Search the material below for "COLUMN" and copy every line where it occurs.

Given material:
**********
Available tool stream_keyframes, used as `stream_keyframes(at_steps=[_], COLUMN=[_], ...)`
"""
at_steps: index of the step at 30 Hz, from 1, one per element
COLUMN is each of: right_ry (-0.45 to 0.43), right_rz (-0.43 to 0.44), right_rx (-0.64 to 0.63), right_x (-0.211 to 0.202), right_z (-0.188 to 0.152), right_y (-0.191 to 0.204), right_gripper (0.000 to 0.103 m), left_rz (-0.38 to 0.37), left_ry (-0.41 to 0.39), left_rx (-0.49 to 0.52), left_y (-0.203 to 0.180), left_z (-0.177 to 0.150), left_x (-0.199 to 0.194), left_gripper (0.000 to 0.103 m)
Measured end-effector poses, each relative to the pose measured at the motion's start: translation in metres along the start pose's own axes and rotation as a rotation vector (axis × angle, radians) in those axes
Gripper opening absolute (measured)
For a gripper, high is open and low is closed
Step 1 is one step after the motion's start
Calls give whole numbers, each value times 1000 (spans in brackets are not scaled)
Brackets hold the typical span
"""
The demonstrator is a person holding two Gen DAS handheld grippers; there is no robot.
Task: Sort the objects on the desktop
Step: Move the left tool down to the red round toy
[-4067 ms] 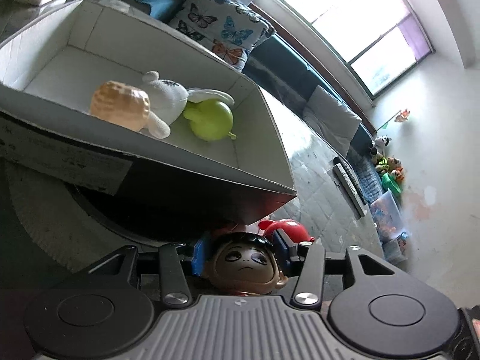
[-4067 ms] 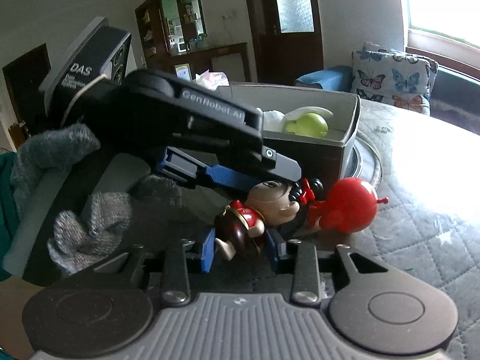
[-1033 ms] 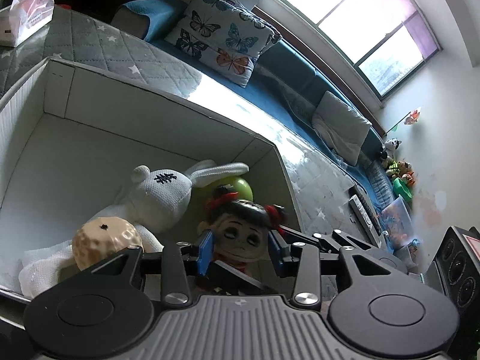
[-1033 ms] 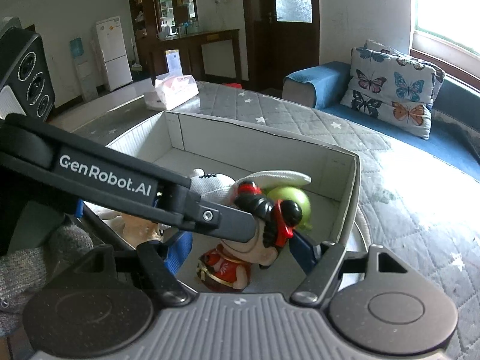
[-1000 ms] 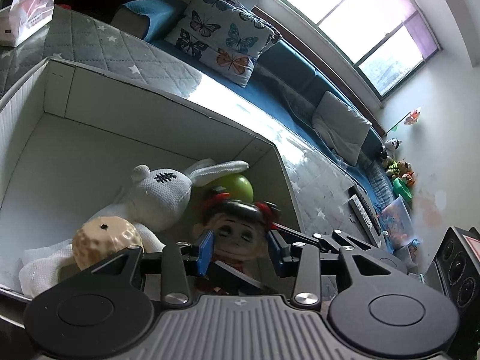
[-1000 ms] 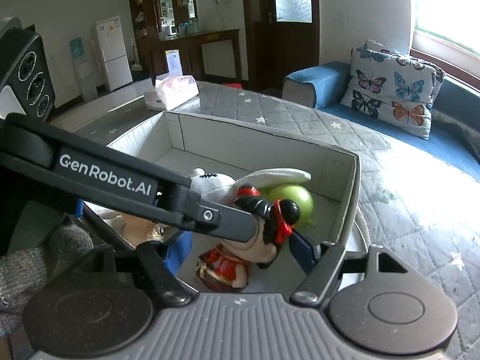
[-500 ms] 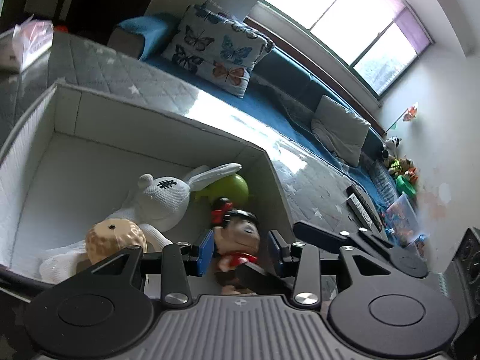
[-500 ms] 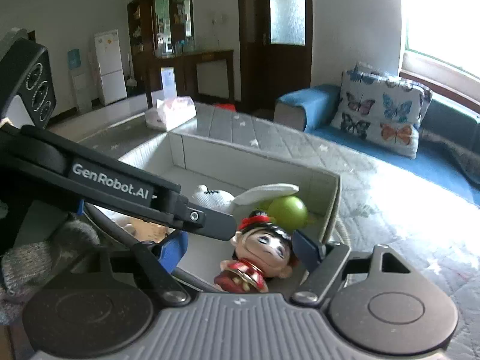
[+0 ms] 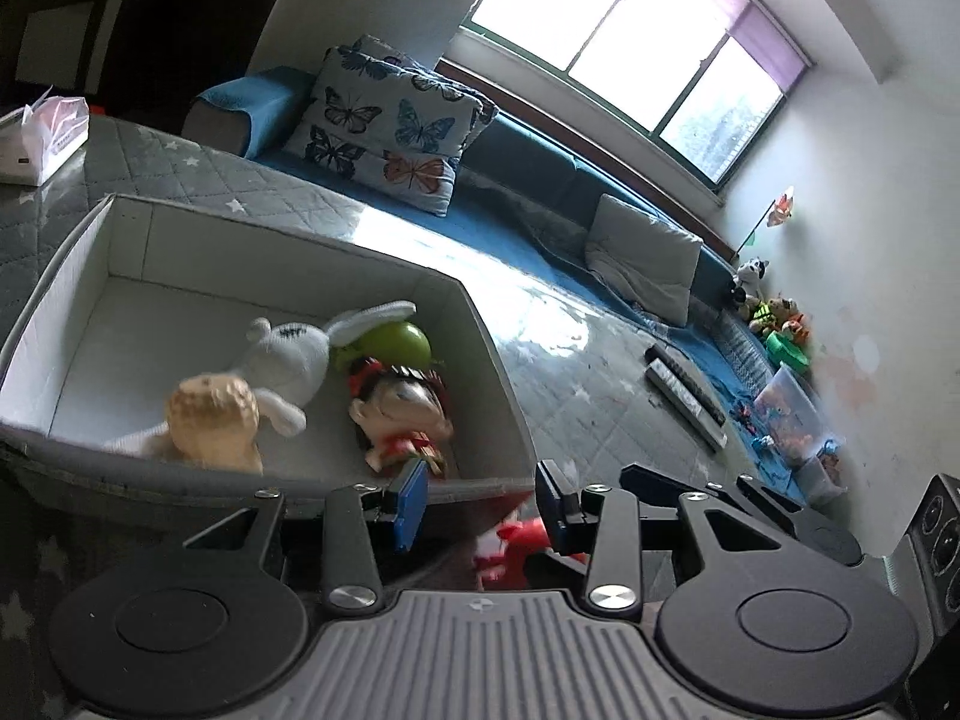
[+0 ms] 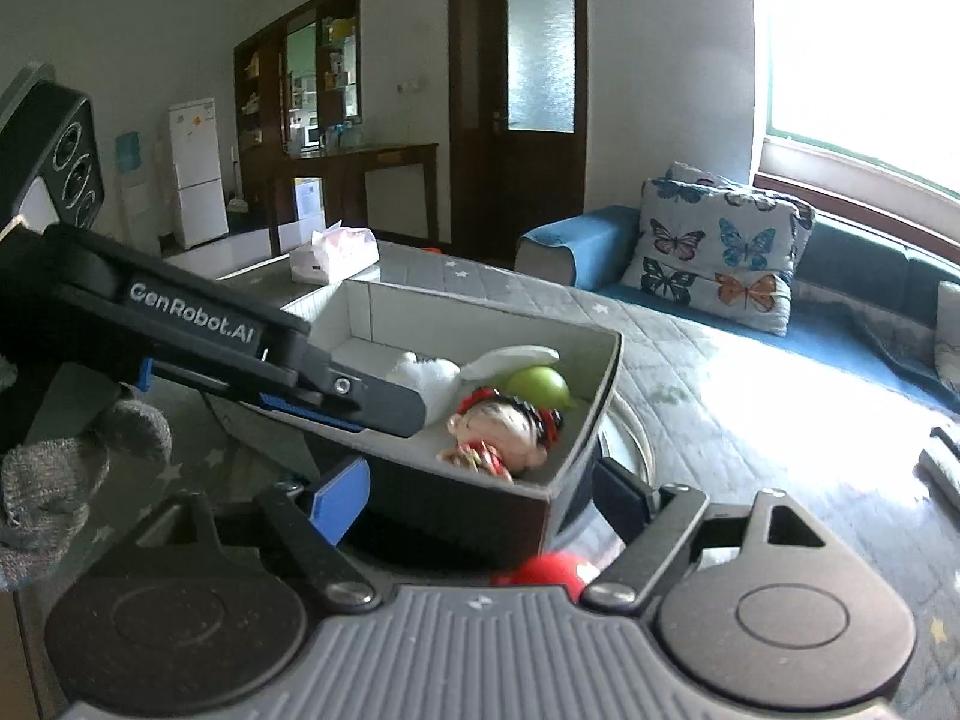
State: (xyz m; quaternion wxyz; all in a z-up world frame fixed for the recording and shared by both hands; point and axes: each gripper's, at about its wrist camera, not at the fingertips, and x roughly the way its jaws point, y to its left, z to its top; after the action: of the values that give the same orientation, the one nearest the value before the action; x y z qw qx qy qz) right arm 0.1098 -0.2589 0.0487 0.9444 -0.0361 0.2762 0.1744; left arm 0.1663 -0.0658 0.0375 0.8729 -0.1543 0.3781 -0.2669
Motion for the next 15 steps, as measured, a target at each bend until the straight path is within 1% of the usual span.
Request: stream_keyframes(at_steps=[8,15], right_ry=[34,73], right_rz=[-23,-60], right_rx=[76,126], right_x=[-16,-13], right_z=[-37,-59], right_y=[-6,-12], right_gripper=[87,88], left_rz=[42,44], left_ry=[49,93], left_rx=[49,8], left_y=[-7,-2], left_z=[-33,-46], left_x=[7,18], left_gripper=[42,42])
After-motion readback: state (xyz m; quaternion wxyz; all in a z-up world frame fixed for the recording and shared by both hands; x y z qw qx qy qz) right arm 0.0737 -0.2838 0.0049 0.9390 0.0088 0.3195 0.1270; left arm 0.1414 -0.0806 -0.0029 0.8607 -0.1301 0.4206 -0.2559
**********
Your solution:
Available tool stream_keyframes, used as `stream_keyframes(at_steps=[_], COLUMN=[_], ...)`
COLUMN is each of: right_ry (-0.45 to 0.43), right_rz (-0.43 to 0.44), right_rx (-0.64 to 0.63), right_x (-0.211 to 0.202), right_z (-0.188 to 0.152), right_y (-0.191 to 0.204), right_gripper (0.000 to 0.103 m), left_rz (-0.38 to 0.37), left_ry (-0.41 to 0.39), left_rx (-0.49 to 0.52), left_y (-0.203 to 0.180), left_z (-0.177 to 0.150), left_x (-0.199 to 0.194), left_gripper (0.000 to 0.103 m)

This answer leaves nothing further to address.